Task prompt
Could you reproduce, from the records below, everything from the line with "(346, 329) to (121, 37): 0.71" down to the line with "(336, 325): 0.98", keeping both of those lines and changing nothing?

Records to process
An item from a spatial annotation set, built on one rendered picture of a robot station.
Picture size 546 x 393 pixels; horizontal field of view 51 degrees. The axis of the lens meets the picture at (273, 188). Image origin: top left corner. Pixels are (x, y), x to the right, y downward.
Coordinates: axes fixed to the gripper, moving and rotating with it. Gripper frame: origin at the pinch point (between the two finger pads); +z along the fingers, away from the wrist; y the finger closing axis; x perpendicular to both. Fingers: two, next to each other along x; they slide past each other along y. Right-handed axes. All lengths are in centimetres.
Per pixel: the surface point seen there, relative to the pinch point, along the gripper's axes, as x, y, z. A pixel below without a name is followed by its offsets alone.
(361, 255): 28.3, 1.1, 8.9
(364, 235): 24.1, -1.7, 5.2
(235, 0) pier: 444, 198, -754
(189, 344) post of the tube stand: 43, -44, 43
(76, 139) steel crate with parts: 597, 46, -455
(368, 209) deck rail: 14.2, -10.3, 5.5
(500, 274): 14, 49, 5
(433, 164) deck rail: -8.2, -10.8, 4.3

---

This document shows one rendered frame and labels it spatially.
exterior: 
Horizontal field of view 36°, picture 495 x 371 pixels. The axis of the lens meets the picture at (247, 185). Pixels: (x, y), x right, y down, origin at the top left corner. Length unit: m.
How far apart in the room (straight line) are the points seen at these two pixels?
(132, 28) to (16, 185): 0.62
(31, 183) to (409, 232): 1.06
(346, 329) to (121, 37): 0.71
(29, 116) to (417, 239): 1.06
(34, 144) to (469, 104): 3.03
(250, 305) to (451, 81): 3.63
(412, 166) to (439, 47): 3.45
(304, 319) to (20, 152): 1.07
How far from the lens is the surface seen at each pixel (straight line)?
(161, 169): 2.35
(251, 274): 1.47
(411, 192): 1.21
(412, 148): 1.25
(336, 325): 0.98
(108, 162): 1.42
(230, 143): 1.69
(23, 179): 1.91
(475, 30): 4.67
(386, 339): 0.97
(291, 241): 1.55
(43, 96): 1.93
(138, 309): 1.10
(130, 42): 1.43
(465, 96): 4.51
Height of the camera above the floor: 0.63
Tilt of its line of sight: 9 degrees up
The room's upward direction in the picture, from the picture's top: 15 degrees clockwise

Output of the task
(346, 329) to (121, 37): 0.71
(29, 116) to (417, 239): 1.06
(34, 144) to (469, 104): 3.03
(250, 305) to (451, 81): 3.63
(412, 166) to (439, 47): 3.45
(304, 319) to (20, 152): 1.07
How far from the lens is the surface seen at each pixel (straight line)?
(161, 169): 2.35
(251, 274): 1.47
(411, 192): 1.21
(412, 148): 1.25
(336, 325): 0.98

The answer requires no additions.